Work to be completed:
Word for word, restate the records that follow.
..........
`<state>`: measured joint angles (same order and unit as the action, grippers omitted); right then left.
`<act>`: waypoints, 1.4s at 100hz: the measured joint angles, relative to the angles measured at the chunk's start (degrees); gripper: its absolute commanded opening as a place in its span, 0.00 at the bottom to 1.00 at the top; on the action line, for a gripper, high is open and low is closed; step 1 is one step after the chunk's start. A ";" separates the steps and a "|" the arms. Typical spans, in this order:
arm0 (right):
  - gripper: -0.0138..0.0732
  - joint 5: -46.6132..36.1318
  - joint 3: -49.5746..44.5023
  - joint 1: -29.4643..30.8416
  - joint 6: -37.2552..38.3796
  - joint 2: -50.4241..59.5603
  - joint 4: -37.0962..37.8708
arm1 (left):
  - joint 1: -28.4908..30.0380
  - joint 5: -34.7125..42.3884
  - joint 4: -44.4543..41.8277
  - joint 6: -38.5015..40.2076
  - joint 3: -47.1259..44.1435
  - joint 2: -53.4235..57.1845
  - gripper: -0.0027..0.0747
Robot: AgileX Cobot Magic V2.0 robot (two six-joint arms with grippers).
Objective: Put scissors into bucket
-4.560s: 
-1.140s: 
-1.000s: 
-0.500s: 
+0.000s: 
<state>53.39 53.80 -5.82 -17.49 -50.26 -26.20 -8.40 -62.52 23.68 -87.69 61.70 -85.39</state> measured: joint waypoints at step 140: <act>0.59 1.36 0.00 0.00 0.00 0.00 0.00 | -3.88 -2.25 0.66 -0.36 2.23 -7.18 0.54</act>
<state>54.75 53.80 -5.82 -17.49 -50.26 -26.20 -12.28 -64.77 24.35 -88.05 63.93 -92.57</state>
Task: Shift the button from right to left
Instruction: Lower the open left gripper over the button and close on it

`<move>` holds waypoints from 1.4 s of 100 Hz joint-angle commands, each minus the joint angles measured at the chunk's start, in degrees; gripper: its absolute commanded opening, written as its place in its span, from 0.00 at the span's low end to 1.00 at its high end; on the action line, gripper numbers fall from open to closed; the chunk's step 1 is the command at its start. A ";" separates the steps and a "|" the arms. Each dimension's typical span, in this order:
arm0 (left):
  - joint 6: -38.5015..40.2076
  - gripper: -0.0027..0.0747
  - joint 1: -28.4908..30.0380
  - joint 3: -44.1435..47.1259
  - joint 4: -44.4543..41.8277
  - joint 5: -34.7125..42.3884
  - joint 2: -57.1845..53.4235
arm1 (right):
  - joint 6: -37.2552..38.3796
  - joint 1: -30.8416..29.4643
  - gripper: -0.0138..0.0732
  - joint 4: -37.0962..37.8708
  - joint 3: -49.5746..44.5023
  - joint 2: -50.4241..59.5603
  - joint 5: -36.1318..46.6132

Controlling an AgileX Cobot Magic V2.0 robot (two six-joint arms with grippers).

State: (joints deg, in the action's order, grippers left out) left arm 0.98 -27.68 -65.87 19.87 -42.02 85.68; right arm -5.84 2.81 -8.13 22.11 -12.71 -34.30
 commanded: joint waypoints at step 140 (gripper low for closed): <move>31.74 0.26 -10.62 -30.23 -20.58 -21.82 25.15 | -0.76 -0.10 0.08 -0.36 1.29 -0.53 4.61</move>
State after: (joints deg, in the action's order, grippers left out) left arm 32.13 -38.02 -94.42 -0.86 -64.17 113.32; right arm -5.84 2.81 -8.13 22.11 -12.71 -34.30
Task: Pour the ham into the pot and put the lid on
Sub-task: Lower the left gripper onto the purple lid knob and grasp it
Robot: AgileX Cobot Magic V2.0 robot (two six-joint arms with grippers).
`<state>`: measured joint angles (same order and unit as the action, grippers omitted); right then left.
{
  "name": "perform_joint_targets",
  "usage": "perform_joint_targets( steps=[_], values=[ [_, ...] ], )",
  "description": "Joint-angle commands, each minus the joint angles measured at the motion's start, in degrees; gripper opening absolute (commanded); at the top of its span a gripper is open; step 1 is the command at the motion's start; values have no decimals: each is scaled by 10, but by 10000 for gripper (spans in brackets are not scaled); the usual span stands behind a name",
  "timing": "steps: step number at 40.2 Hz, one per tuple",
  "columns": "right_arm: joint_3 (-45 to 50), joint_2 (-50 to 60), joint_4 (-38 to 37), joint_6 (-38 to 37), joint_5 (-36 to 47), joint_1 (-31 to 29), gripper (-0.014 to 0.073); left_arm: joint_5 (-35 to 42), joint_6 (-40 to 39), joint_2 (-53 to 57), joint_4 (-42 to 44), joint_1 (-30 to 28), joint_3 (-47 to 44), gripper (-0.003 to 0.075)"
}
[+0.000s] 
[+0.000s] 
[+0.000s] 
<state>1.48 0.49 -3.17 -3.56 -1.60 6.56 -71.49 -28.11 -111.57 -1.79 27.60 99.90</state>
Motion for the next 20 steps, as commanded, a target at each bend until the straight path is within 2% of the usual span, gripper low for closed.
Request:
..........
Problem solution:
`<state>`: measured joint angles (same order and unit as the action, grippers omitted); right then left.
`<act>`: waypoints, 1.4s at 100hz: the measured joint angles, relative to the angles measured at the chunk's start (degrees); gripper: its absolute commanded opening as a place in its span, 0.00 at the bottom to 1.00 at the top; on the action line, for a gripper, high is open and low is closed; step 1 is one step after the chunk's start. A ";" separates the steps and a "|" the arms. Typical spans, in this order:
arm0 (right):
  - gripper: -0.0138..0.0732
  - joint 5: -46.6132..36.1318
  - joint 3: -49.5746..44.5023
  - joint 1: -29.4643..30.8416
  - joint 6: -37.2552..38.3796
  - joint 2: -50.4241..59.5603
  - joint 4: -37.0962..37.8708
arm1 (left):
  - joint 1: -28.4908..30.0380
  - joint 5: -34.7125..42.3884
  - joint 4: -44.4543..41.8277
  - joint 6: -38.5015..40.2076
  - joint 3: -47.1259..44.1435
  - joint 2: -53.4235..57.1845
  - gripper: -0.0027..0.0747
Robot: AgileX Cobot Magic V2.0 robot (two six-joint arms with grippers).
Objective: Put scissors into bucket
-4.560s: 
-1.140s: 
-1.000s: 
-0.500s: 
+0.000s: 
<state>53.39 53.80 -5.82 -17.49 -50.26 -26.20 -8.40 -62.52 23.68 -87.69 61.70 -85.39</state> measured: joint waypoints at step 140: <act>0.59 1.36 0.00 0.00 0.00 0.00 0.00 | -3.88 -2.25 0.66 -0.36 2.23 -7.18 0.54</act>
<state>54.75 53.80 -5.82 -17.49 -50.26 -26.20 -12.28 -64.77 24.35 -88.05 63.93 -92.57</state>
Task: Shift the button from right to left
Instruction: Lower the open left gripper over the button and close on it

`<move>` holds waypoints from 1.4 s of 100 Hz joint-angle commands, each minus the joint angles measured at the chunk's start, in degrees; gripper: its absolute commanded opening, written as its place in its span, from 0.00 at the span's low end to 1.00 at its high end; on the action line, gripper numbers fall from open to closed; the chunk's step 1 is the command at its start. A ";" separates the steps and a "|" the arms. Each dimension's typical span, in this order:
arm0 (left):
  - joint 6: -38.5015..40.2076
  - gripper: -0.0027..0.0747
  - joint 1: -28.4908..30.0380
  - joint 3: -44.1435..47.1259
  - joint 4: -44.4543..41.8277
  - joint 5: -34.7125..42.3884
  - joint 2: -57.1845..53.4235
arm1 (right):
  - joint 6: -37.2552..38.3796
  - joint 1: -30.8416..29.4643
  - gripper: -0.0138..0.0732
  - joint 4: -37.0962..37.8708
  - joint 3: -49.5746..44.5023
  - joint 2: -50.4241..59.5603
  - joint 5: -36.1318..46.6132

Controlling an AgileX Cobot Magic V2.0 robot (two six-joint arms with grippers).

State: (joints deg, in the action's order, grippers left out) left arm 0.98 -27.68 -65.87 19.87 -42.02 85.68; right arm -5.84 2.81 -8.13 22.11 -12.71 -34.30
 commanded: joint waypoints at step 140 (gripper low for closed): <move>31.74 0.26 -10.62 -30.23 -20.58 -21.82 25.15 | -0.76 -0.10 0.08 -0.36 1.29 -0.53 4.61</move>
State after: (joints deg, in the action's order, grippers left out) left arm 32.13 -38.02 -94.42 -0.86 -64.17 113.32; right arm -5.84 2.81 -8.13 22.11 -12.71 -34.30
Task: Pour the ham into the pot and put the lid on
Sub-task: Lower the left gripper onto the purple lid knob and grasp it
Robot: AgileX Cobot Magic V2.0 robot (two six-joint arms with grippers).
`<state>`: measured joint angles (same order and unit as the action, grippers omitted); right then left.
{
  "name": "perform_joint_targets",
  "usage": "perform_joint_targets( steps=[_], values=[ [_, ...] ], )",
  "description": "Joint-angle commands, each minus the joint angles measured at the motion's start, in degrees; gripper opening absolute (commanded); at the top of its span a gripper is open; step 1 is the command at the motion's start; values have no decimals: each is scaled by 10, but by 10000 for gripper (spans in brackets are not scaled); the usual span stands behind a name",
  "timing": "steps: step number at 40.2 Hz, one per tuple",
  "columns": "right_arm: joint_3 (-45 to 50), joint_2 (-50 to 60), joint_4 (-38 to 37), joint_6 (-38 to 37), joint_5 (-36 to 47), joint_1 (-31 to 29), gripper (-0.014 to 0.073); left_arm: joint_5 (-35 to 42), joint_6 (-40 to 39), joint_2 (-53 to 57), joint_4 (-42 to 44), joint_1 (-30 to 28), joint_3 (-47 to 44), gripper (-0.003 to 0.075)"
}
[+0.000s] 
[+0.000s] 
[+0.000s] 
<state>1.48 0.49 -3.17 -3.56 -1.60 6.56 -71.49 -28.11 -111.57 -1.79 27.60 99.90</state>
Motion for the next 20 steps, as commanded, a target at each bend until the straight path is within 2% of the usual span, gripper low for closed.
Request:

This finishes the exercise.